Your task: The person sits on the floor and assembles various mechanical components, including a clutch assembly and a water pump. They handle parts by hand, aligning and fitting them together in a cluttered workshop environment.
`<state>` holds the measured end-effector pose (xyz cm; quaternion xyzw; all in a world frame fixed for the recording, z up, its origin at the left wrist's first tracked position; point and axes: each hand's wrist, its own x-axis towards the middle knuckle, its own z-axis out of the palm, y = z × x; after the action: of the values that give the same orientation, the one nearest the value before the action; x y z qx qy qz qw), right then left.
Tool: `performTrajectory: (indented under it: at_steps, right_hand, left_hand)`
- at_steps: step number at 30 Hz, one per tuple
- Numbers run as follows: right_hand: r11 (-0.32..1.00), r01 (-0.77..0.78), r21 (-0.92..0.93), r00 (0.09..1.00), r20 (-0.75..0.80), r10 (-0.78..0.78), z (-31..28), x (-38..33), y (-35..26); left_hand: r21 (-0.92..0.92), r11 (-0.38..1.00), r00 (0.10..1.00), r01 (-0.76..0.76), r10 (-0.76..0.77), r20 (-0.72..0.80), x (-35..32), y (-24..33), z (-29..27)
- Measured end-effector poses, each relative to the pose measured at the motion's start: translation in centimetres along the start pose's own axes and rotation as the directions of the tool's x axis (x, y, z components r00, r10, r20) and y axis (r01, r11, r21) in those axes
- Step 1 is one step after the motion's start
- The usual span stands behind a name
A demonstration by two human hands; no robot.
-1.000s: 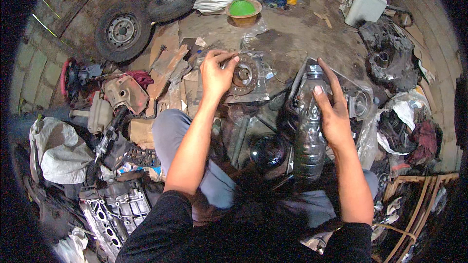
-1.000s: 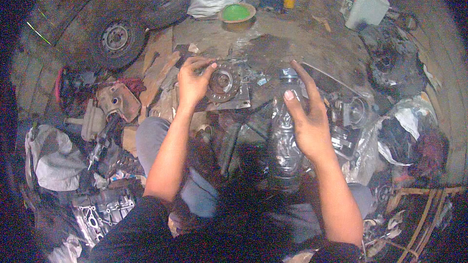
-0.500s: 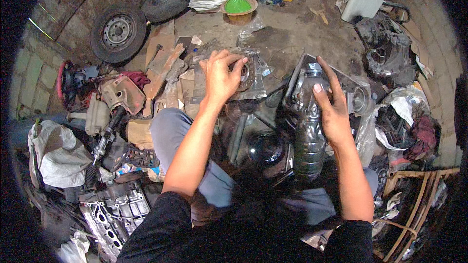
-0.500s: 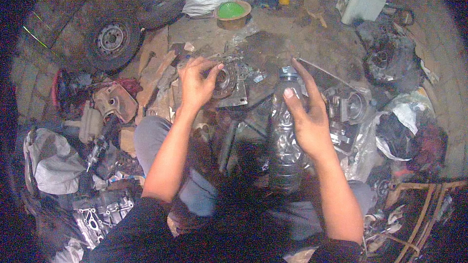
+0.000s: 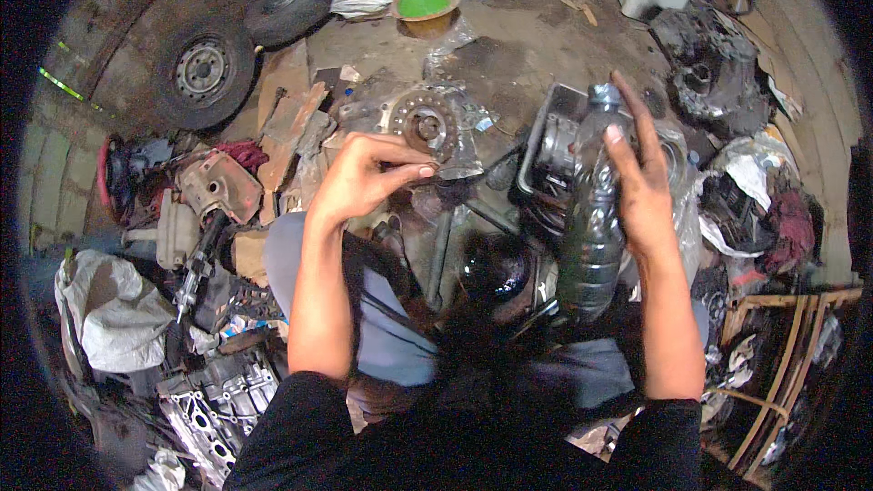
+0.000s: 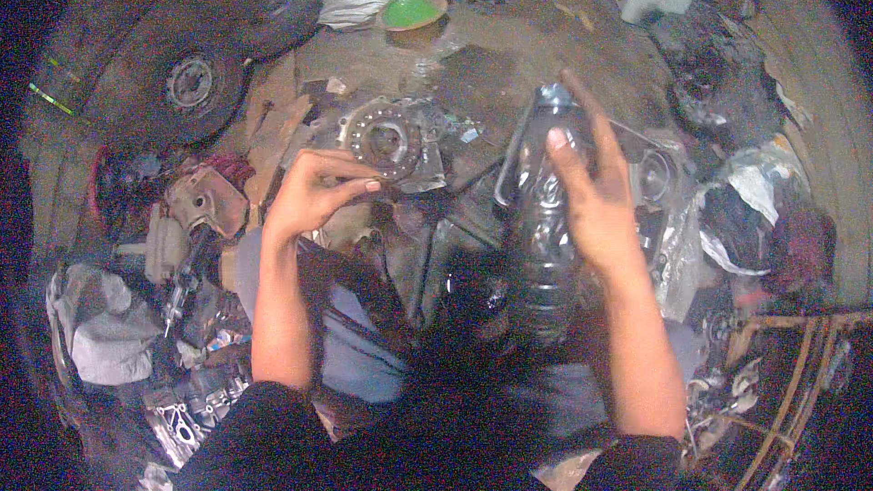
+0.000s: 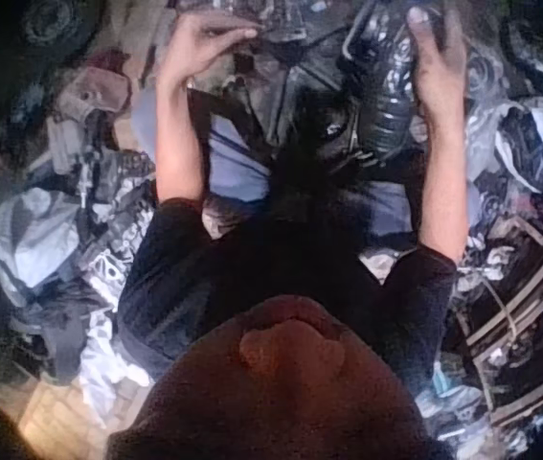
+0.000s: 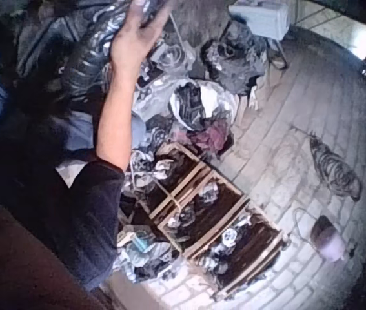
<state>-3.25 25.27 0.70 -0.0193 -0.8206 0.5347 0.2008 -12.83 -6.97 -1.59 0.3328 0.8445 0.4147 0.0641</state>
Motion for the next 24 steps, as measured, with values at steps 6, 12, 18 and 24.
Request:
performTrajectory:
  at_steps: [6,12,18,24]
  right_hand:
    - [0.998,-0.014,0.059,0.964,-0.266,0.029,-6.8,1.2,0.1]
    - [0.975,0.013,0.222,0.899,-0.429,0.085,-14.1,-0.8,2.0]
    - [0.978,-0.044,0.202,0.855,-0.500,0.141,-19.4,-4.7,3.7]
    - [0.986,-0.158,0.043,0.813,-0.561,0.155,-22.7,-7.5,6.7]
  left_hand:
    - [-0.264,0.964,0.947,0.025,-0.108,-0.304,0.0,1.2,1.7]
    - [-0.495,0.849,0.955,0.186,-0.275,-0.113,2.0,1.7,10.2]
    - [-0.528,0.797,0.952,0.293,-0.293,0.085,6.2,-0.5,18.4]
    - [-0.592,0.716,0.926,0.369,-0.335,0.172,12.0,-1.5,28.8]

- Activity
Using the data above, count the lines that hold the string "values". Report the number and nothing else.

- Answer to this exercise
2